BEGIN Data under study

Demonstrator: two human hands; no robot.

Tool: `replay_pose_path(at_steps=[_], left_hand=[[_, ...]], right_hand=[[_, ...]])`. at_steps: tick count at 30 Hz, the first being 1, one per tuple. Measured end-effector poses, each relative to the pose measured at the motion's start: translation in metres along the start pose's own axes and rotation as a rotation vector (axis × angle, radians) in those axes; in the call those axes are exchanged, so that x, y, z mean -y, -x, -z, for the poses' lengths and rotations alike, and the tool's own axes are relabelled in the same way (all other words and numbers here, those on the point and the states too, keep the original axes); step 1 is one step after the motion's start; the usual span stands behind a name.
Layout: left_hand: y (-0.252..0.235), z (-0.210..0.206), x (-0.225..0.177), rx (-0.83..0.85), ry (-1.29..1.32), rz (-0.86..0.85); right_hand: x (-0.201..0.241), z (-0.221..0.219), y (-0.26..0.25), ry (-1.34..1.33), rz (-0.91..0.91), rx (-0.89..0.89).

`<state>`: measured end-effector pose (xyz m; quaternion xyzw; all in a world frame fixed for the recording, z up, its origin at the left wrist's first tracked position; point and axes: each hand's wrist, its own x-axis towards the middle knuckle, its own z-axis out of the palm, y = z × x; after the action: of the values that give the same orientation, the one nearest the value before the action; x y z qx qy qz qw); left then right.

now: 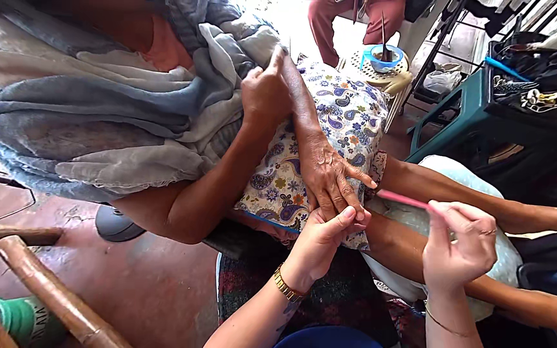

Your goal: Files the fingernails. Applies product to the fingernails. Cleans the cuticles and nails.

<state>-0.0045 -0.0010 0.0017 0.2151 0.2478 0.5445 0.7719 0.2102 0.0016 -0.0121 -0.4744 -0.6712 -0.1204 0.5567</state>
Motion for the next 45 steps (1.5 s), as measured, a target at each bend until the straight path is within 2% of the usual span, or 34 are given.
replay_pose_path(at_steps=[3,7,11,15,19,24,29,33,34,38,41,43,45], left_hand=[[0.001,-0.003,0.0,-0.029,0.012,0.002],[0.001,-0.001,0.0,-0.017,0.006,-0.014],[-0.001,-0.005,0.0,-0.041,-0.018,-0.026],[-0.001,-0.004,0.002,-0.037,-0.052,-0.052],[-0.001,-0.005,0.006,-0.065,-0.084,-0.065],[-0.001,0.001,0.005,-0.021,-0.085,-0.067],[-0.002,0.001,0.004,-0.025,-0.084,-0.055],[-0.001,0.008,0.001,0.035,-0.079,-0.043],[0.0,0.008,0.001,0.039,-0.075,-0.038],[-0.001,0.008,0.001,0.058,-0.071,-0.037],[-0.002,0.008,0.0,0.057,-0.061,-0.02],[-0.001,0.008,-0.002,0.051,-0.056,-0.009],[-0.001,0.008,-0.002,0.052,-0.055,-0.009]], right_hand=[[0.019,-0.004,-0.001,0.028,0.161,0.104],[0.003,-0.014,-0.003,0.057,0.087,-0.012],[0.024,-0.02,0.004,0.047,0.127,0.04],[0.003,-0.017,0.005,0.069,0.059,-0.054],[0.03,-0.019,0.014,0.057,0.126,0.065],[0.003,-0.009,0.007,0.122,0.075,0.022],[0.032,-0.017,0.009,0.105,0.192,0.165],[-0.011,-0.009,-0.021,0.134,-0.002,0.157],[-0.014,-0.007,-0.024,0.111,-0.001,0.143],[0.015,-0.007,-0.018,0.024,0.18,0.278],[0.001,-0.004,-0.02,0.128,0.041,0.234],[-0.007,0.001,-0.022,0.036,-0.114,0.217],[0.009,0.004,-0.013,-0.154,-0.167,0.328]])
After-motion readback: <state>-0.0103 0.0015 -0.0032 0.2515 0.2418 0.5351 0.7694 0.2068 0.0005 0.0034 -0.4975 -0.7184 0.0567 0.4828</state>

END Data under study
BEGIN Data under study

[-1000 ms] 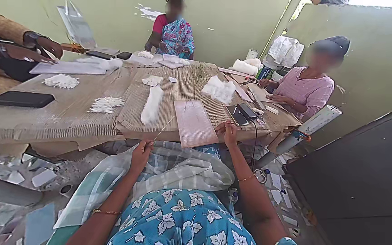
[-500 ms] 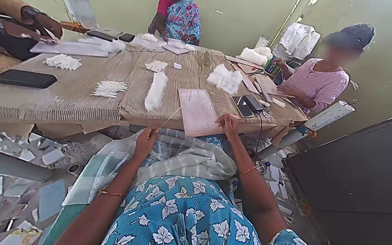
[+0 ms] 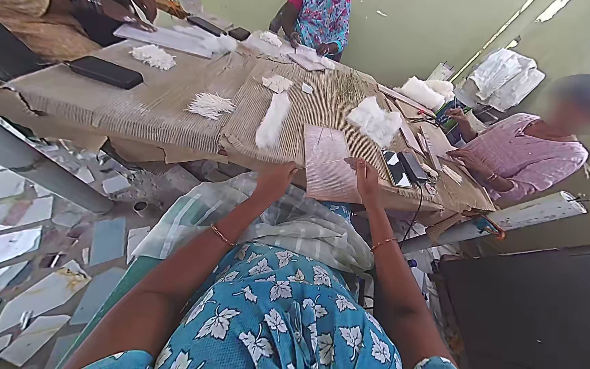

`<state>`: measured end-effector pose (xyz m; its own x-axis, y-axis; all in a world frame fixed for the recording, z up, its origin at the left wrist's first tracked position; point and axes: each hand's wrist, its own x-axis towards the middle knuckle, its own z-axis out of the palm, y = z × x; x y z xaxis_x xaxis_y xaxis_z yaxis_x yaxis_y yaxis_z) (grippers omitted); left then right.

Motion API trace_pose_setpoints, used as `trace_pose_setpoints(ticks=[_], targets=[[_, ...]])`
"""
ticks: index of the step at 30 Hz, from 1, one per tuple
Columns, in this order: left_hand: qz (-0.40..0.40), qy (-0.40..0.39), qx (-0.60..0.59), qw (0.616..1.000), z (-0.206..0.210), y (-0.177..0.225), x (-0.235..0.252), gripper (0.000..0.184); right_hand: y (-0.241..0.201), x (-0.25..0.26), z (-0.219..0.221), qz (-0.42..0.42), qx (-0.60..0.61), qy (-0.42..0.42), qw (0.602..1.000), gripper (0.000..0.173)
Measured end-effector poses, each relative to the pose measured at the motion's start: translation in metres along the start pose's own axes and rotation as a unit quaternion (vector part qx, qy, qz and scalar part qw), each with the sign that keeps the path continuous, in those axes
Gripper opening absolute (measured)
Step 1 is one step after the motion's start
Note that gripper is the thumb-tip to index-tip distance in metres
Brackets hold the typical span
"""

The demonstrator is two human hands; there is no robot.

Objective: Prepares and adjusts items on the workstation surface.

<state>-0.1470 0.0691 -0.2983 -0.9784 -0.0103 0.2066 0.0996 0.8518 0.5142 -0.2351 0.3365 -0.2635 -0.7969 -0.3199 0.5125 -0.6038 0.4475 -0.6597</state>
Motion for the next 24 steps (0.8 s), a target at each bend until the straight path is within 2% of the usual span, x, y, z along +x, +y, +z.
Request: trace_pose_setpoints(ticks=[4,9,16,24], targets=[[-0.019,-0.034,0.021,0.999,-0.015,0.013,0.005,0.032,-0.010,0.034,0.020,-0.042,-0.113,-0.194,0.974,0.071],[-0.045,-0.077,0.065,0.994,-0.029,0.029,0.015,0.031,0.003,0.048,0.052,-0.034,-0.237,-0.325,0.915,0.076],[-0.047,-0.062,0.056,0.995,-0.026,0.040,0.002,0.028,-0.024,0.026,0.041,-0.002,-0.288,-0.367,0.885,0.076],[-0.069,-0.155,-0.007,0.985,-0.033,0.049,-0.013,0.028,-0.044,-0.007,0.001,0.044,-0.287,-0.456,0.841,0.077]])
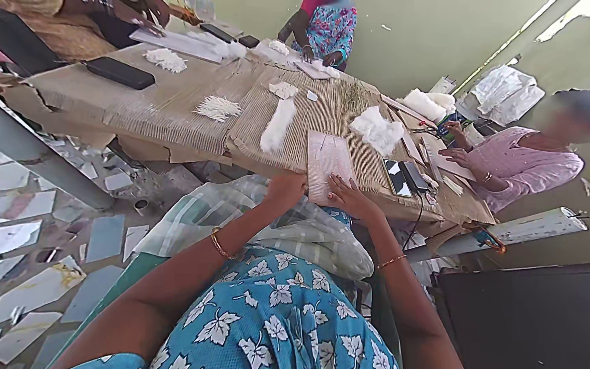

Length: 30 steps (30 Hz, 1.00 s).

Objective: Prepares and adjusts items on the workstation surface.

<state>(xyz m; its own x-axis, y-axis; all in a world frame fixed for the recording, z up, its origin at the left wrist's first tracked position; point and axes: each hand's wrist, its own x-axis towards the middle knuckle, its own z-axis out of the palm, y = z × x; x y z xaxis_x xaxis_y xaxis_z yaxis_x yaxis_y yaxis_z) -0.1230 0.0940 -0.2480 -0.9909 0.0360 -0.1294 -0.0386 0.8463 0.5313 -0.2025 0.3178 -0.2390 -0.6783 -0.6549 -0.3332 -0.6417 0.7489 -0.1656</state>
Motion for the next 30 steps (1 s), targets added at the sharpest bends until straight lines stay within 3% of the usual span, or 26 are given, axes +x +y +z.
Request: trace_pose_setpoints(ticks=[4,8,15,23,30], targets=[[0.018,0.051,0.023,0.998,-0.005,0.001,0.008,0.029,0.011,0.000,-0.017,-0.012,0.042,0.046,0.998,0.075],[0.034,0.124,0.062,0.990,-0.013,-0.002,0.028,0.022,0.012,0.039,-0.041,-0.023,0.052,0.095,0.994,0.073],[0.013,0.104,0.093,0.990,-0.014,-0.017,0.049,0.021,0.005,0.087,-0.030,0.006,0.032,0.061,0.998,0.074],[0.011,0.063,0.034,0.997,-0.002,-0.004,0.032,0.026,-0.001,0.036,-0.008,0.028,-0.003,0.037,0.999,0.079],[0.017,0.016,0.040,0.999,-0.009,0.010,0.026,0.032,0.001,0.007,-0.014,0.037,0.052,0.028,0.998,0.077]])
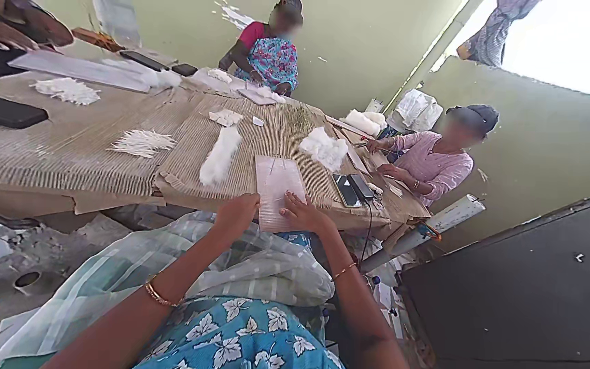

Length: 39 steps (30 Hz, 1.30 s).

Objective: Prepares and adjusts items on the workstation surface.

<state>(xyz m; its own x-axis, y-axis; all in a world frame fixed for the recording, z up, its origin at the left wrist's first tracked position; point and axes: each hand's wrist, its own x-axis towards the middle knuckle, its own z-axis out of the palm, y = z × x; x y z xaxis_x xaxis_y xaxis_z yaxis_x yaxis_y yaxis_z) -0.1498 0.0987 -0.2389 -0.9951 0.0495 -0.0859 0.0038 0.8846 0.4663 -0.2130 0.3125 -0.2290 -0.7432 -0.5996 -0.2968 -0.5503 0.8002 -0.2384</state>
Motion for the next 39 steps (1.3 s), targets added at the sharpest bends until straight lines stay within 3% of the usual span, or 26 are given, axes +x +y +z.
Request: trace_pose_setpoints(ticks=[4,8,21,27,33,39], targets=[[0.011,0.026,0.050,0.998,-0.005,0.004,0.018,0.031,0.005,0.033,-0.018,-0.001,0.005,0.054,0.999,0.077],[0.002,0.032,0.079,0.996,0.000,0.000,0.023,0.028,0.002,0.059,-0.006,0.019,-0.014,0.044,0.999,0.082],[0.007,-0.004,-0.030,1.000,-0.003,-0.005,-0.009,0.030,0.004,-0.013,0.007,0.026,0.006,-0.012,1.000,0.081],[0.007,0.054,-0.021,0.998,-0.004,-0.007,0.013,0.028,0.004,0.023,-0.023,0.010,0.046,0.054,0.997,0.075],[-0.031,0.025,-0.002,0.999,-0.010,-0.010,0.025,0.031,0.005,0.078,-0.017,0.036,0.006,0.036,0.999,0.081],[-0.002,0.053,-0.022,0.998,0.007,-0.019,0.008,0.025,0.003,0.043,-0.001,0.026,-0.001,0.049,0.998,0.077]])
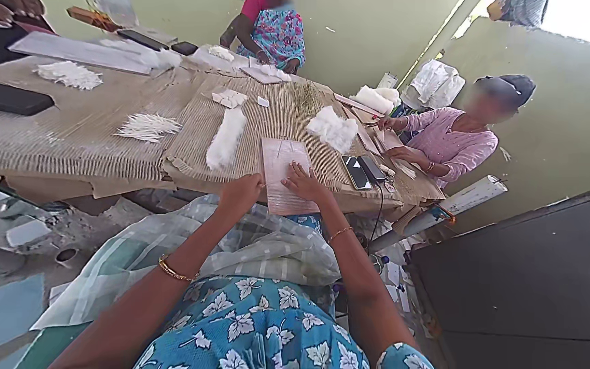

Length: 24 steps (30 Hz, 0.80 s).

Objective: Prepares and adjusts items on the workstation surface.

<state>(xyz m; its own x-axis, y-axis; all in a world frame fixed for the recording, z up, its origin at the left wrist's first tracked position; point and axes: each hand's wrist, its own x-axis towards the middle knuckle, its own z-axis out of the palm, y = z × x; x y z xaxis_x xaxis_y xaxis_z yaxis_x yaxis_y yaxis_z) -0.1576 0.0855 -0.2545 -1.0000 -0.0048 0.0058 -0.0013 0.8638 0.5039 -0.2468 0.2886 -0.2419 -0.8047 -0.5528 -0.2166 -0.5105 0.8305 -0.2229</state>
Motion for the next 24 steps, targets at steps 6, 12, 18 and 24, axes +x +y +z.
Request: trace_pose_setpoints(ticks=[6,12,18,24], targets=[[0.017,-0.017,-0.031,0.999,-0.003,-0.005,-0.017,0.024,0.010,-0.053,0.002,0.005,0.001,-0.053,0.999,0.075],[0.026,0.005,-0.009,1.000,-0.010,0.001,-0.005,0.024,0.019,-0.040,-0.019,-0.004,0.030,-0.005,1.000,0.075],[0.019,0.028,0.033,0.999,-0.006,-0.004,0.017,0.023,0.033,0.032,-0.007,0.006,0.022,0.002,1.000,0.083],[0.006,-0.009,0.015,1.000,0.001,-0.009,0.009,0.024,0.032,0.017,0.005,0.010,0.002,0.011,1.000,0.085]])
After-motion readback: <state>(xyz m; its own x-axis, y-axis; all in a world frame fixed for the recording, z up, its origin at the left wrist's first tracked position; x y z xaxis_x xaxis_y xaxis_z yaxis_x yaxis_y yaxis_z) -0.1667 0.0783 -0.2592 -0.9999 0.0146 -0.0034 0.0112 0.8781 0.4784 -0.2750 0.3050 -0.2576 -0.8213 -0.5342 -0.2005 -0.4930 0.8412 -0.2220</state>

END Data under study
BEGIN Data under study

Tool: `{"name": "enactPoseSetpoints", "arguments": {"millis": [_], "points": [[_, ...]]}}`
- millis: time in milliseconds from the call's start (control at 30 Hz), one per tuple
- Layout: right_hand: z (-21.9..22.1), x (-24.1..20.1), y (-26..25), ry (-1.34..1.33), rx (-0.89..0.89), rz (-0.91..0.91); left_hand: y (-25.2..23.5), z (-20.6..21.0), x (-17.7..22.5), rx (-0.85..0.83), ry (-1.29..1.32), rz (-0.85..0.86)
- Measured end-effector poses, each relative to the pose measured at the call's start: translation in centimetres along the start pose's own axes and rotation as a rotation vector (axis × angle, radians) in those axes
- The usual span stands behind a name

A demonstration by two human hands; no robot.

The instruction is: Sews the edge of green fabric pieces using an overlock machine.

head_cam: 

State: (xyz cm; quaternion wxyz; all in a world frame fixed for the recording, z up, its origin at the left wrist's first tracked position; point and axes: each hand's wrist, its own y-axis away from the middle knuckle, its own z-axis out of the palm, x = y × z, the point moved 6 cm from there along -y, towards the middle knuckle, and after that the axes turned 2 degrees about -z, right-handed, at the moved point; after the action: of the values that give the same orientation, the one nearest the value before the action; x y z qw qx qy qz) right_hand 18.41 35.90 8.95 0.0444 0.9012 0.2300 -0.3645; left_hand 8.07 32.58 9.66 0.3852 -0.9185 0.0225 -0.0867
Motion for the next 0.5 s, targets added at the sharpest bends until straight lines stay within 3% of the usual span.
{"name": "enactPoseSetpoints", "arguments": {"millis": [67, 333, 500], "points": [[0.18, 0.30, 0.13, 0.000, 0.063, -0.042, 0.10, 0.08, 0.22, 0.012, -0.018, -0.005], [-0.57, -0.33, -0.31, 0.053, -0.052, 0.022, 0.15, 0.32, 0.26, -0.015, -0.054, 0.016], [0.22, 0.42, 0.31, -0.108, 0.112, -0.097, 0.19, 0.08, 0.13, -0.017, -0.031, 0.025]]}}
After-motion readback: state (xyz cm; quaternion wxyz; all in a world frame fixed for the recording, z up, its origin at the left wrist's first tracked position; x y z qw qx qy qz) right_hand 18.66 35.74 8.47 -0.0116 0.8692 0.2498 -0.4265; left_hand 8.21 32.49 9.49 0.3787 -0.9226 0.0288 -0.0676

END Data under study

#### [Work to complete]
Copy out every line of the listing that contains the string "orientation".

#### [Exercise response]
`<state>`: measured end-effector pose (xyz m; quaternion xyzw; all in a world frame fixed for the recording, z up, its origin at the left wrist's first tracked position; point and axes: each hand's wrist, its own x-axis towards the middle knuckle, its own z-axis out of the palm, y = z × x; after the action: of the values that give the same orientation, the one nearest the value before the action; x y z qx qy qz qw); left then right.
State: (xyz cm; quaternion wxyz; all in a world frame fixed for the recording, z up, its origin at the left wrist's first tracked position; point and axes: each hand's wrist, its own y-axis away from the middle knuckle, its own z-axis out of the palm, x = y × z, the point moved 6 cm from there along -y, towards the middle knuckle, and after that the axes turned 2 degrees about -z, right-handed, at the moved point; after the action: of the values that give the same orientation, the one nearest the value before the action; x y z qw qx qy qz) right_hand 18.41 35.90 8.95 0.0444 0.9012 0.2300 -0.3645; left_hand 8.07 32.58 9.66 0.3852 -0.9185 0.0225 -0.0867

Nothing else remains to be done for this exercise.